* [The task] Which of the lines in the data mention the string "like"? List them all.

* [Extracted entries]
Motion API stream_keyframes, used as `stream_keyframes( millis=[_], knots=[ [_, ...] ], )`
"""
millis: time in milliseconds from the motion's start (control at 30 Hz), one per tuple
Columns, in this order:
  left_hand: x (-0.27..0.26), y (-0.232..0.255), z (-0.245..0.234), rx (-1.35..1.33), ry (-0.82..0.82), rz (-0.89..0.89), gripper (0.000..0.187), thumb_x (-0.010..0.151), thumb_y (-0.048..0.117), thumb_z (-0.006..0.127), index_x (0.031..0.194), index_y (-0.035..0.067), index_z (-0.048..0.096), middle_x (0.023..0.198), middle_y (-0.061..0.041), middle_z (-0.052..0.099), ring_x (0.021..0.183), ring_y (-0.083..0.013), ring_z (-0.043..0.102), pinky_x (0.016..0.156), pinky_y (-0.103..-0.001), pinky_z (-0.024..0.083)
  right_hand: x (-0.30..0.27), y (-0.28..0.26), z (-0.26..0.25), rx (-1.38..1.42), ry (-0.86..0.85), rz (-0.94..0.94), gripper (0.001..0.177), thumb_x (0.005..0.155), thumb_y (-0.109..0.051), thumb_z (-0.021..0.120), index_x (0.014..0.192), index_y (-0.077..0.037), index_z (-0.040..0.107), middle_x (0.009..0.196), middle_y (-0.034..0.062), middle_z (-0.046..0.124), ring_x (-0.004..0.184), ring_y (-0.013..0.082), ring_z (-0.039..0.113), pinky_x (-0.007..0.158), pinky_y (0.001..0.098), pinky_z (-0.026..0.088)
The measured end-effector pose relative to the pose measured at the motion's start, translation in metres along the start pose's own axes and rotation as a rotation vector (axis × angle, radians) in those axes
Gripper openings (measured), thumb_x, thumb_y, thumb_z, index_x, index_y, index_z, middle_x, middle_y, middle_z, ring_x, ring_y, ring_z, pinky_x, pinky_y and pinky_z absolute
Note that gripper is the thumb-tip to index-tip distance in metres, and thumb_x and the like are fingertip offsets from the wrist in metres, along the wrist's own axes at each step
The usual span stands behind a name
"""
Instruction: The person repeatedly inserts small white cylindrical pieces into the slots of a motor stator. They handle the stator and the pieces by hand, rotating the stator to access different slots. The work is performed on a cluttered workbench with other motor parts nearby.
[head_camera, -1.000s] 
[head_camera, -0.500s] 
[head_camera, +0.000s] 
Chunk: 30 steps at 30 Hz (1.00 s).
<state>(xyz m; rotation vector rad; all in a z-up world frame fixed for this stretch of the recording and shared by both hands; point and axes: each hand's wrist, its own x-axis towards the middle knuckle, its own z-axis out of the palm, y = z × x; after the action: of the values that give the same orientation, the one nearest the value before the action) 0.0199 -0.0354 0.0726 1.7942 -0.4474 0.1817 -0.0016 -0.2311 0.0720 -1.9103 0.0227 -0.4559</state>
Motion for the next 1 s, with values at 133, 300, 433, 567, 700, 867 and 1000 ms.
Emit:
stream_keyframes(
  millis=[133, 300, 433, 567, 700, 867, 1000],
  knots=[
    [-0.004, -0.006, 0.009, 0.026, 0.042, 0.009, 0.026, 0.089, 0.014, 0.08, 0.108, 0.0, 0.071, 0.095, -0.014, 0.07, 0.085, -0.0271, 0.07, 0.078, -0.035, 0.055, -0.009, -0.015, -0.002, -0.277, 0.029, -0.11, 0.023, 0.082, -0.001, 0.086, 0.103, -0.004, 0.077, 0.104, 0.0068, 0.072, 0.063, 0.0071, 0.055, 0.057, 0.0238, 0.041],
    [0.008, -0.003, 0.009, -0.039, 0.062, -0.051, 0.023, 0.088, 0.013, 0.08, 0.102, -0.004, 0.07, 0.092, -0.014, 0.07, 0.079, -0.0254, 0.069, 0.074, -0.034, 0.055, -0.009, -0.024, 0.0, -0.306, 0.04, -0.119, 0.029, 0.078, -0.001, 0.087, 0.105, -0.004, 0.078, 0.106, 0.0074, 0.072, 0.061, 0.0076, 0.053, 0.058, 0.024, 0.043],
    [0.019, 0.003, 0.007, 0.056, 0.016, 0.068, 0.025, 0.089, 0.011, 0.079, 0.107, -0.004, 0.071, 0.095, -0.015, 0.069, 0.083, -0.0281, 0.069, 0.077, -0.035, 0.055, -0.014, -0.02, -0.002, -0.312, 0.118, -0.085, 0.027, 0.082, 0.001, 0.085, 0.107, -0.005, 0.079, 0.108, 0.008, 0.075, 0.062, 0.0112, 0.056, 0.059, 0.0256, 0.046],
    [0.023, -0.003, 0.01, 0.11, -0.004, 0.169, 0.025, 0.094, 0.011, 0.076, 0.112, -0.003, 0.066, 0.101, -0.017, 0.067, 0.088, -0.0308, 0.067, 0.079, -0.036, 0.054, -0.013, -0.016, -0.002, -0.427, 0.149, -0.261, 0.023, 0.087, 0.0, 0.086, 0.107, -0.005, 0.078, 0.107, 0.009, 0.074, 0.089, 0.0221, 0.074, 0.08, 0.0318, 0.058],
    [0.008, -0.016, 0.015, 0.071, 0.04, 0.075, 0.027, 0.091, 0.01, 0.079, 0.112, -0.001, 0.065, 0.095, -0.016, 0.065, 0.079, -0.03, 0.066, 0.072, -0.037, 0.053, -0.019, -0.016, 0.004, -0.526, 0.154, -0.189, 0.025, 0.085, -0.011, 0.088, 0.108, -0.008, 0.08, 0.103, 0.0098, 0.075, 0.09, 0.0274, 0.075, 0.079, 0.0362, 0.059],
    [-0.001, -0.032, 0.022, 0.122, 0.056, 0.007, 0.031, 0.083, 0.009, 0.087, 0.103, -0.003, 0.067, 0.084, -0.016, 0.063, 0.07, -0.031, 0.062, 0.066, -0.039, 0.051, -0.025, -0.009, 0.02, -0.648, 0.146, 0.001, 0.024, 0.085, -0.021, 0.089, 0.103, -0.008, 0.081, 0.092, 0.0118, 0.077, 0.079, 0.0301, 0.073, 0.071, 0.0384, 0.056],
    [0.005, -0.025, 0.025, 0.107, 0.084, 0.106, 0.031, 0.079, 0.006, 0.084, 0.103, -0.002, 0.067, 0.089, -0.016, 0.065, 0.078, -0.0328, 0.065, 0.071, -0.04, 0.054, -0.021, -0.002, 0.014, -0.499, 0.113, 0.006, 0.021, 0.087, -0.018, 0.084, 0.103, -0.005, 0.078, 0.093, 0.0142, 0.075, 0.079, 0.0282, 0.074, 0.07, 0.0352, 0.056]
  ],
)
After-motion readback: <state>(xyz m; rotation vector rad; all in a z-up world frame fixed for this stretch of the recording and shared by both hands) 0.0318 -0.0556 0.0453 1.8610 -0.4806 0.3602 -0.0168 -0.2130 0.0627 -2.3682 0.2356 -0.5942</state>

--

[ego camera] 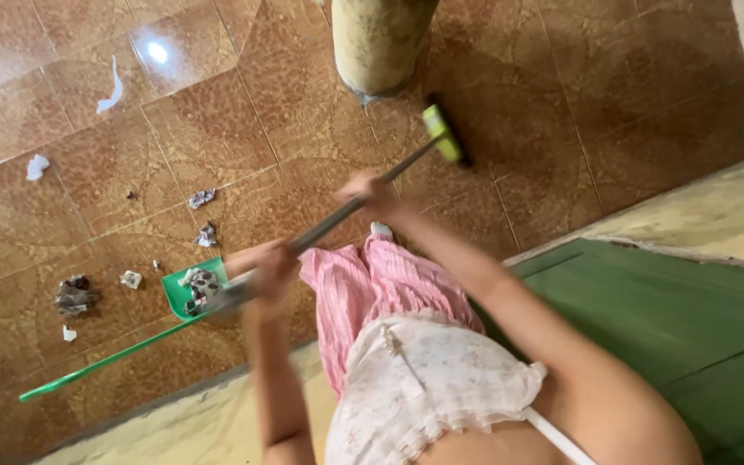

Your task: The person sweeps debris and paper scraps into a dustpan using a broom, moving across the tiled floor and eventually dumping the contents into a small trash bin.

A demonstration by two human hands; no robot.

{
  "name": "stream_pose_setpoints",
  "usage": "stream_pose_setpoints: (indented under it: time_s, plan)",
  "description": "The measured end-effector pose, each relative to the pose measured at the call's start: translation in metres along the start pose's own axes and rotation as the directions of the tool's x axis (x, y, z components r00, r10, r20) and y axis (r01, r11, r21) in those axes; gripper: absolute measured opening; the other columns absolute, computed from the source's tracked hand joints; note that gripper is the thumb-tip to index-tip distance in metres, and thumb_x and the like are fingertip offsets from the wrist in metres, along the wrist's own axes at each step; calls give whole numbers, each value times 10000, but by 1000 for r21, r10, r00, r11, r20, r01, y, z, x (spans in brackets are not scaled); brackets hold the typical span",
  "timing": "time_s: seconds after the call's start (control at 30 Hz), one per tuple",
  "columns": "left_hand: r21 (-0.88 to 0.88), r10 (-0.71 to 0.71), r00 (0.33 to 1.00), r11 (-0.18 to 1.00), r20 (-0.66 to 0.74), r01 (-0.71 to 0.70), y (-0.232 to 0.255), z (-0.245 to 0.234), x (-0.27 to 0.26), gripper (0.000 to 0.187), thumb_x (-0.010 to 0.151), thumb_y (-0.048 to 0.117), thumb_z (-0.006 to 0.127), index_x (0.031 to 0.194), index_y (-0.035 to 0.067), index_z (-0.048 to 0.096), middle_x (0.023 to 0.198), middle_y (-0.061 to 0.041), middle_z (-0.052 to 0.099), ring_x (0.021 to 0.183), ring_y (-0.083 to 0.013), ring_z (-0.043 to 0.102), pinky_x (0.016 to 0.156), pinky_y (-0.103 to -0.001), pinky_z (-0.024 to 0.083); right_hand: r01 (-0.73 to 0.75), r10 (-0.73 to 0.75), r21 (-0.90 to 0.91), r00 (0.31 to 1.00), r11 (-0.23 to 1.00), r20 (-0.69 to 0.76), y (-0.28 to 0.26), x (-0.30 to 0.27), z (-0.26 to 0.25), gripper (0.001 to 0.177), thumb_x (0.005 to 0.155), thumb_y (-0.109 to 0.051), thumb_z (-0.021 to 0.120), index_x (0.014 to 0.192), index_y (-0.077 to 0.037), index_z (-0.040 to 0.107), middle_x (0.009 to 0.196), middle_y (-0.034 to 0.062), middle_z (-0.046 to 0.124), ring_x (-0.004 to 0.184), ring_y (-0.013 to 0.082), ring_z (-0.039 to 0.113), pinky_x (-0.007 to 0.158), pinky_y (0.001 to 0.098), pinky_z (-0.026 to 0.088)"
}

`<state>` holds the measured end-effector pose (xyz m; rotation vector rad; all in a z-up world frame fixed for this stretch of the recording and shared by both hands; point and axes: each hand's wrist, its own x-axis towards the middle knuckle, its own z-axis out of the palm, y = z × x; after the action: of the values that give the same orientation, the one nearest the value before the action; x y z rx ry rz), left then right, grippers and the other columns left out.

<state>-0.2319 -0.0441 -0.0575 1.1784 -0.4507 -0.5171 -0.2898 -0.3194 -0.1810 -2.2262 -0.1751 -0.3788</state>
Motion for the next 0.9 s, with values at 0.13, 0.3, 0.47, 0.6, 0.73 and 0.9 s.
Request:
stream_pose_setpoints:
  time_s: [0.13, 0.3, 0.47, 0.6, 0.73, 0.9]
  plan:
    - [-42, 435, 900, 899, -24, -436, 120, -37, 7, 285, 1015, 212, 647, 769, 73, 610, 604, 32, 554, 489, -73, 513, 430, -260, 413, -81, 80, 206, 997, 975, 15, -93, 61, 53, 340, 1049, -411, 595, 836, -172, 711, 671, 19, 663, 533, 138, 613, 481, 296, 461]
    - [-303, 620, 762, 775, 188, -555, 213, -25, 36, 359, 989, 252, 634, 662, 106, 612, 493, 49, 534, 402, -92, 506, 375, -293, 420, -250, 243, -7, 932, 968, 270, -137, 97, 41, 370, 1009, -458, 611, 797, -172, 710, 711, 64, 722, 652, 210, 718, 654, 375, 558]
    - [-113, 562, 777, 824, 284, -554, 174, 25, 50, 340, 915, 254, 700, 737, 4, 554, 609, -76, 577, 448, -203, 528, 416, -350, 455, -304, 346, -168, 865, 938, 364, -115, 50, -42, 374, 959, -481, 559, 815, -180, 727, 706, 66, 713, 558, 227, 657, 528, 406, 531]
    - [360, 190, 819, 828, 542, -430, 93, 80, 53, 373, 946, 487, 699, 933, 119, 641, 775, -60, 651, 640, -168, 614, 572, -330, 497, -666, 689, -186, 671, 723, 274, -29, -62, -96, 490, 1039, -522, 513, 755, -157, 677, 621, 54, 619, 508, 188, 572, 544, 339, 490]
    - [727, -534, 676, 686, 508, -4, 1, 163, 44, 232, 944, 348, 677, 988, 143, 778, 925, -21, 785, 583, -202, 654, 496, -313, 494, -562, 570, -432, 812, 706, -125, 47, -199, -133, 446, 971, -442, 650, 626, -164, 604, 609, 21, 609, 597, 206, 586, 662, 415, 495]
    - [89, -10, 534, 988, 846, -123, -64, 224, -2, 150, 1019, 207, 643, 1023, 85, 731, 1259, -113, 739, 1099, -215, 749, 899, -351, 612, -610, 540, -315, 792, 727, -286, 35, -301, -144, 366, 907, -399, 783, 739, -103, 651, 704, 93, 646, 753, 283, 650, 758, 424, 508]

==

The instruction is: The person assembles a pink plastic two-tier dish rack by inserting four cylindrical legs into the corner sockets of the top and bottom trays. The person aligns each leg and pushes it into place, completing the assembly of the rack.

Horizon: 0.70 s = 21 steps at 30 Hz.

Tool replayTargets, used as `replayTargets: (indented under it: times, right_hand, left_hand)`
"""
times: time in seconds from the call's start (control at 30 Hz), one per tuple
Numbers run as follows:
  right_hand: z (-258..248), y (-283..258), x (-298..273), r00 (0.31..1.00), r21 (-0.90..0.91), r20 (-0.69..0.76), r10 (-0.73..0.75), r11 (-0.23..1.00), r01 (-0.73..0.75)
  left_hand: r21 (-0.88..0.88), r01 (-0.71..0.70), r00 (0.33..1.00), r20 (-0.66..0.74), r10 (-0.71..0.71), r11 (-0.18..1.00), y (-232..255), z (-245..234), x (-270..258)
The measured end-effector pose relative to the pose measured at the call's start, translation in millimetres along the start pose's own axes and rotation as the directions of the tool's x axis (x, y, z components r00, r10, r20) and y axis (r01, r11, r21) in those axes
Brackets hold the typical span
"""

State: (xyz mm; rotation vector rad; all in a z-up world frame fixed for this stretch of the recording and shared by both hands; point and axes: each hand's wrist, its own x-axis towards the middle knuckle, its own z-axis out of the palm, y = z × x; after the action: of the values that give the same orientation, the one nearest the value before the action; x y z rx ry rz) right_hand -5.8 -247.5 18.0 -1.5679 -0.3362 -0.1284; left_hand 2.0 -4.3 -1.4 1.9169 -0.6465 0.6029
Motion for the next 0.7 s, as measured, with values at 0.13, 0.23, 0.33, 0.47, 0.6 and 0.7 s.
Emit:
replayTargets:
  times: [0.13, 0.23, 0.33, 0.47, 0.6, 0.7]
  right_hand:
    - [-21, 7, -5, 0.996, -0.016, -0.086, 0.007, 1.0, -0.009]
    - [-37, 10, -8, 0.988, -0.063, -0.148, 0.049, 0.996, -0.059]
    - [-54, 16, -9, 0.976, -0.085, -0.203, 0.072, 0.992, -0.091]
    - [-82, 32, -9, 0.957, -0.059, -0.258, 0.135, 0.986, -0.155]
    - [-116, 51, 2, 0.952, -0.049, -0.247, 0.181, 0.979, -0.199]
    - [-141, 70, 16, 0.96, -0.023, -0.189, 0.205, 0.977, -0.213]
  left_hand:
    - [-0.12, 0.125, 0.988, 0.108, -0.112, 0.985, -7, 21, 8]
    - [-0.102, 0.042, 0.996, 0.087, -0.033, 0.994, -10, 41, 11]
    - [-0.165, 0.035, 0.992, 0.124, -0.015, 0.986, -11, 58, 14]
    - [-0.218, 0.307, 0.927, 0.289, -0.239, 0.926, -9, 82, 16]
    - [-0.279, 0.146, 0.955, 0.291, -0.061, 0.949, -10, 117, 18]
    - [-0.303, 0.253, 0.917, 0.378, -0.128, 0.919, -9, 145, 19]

* [Task answer]
Note that gripper is the thumb-tip to index-tip distance in metres, and thumb_x and the like are fingertip offsets from the wrist in metres, along the wrist's own axes at each step
  "description": "The measured end-effector pose, each relative to the pose measured at the call's start: translation in metres along the start pose's own axes and rotation as the directions of the tool's x axis (x, y, z components r00, r10, r20) and y axis (r01, r11, r21) in those axes; gripper: absolute measured opening; the other columns absolute, computed from the source's tracked hand joints; note that gripper is the thumb-tip to index-tip distance in metres, and thumb_x and the like are fingertip offsets from the wrist in metres, along the wrist's own axes at each step; calls give whole numbers, each value times 10000, but by 1000 for r21, r10, r00, r11, r20, r01, y, z, x (spans in brackets are not scaled); brackets hold the typical span",

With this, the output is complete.